# Wheels for my new TT RS?



## Cale262 (Mar 19, 2016)

*Which wheel setup to run???*

While the OEM wheels are nice I think I want to run a 19" wheel instead of the 20's so I'm trying to figure out the right spec'd wheel to fit the car without the need of spacers etc. I don't know if I should go with an staggered setup and run 19x8.5ET45 in front and an 19x9.5ET35 for the rear or can I get away with a squared setup of 19x8.5ET 35 F&R??? Looking at the Vorstiener FF 105's or the 107's. So far I'm really leaning towards these 107's which are very similar to the R8 wheels.

http://vorsteinerwheels.com/

VFF105










VFF107










The 107s are very close to this wheel shown on the RS concept car.


----------



## GaBoYnFla (Oct 2, 2005)

Out of those, I'd go with the 105's. Cleaner is better!


----------



## Cale262 (Mar 19, 2016)

GaBoYnFla said:


> Out of those, I'd go with the 105's. Cleaner is better!
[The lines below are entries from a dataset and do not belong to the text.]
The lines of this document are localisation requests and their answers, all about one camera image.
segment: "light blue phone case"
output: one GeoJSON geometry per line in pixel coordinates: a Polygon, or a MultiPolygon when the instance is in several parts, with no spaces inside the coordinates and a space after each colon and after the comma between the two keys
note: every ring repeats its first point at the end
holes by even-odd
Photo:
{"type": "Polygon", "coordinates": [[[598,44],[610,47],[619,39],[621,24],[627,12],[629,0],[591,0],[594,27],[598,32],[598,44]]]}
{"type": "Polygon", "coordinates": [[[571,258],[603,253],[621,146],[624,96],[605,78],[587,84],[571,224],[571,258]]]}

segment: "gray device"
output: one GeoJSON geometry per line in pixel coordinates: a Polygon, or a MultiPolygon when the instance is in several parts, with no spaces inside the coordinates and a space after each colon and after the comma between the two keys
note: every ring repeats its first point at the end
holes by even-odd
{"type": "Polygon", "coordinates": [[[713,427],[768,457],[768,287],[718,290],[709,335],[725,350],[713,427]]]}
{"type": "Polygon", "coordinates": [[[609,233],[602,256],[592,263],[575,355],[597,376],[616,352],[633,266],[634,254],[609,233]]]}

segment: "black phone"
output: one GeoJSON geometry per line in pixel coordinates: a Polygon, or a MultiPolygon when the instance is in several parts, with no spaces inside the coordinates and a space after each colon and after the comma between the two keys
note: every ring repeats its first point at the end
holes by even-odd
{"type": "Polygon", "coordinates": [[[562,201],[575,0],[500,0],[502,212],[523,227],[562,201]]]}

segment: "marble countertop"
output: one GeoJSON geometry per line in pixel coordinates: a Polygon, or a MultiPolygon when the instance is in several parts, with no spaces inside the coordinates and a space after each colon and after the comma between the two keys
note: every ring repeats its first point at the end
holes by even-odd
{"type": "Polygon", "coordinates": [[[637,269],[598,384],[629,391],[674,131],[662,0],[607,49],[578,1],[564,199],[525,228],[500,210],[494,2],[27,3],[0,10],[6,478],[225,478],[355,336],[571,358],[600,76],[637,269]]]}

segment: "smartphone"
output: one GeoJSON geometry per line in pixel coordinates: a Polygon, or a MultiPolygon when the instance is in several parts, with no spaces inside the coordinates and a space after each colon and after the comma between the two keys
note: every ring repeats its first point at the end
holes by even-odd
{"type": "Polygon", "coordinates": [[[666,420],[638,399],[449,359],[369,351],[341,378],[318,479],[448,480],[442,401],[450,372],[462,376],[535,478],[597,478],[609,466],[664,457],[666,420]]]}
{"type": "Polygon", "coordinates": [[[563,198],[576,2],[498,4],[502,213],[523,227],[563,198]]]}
Wheels are ordered and should be here today according to the shipper, I tried to order the 105s and after talking to Vorstiener...they don't currently make the 105's for the TT fitment, the closest it car was an 8.5" wide wheel with a +30 offset which will stick out quite a bit...Ordered the VFF107s in a 19x8.5ET45 which should be perfect in the front and I may use a 10mm spacer for the rear to get a more flush rear end. Tires are in stock at my local shop, going with the Pilot Super Sports as I am very familiar with the tire (on my GTI's Vorstieners VFF101) and they ride great...I was considering a stickier tire but this will be my daily driver and I doubt I will ever require more tire than the MPSS, I may track it once or twice but thats not its purpose...I was really on the fence with 20's but after a 700km road trip yesterday, the mag-ride set to comfort and the jointed concrete highways here...the rubber band tire ride became old really quick...I think I have made the right decision. going with a 255/35 tire.


----------



## ExtremePowerhouse - Mike (Dec 16, 2016)

105 looks amazing!


----------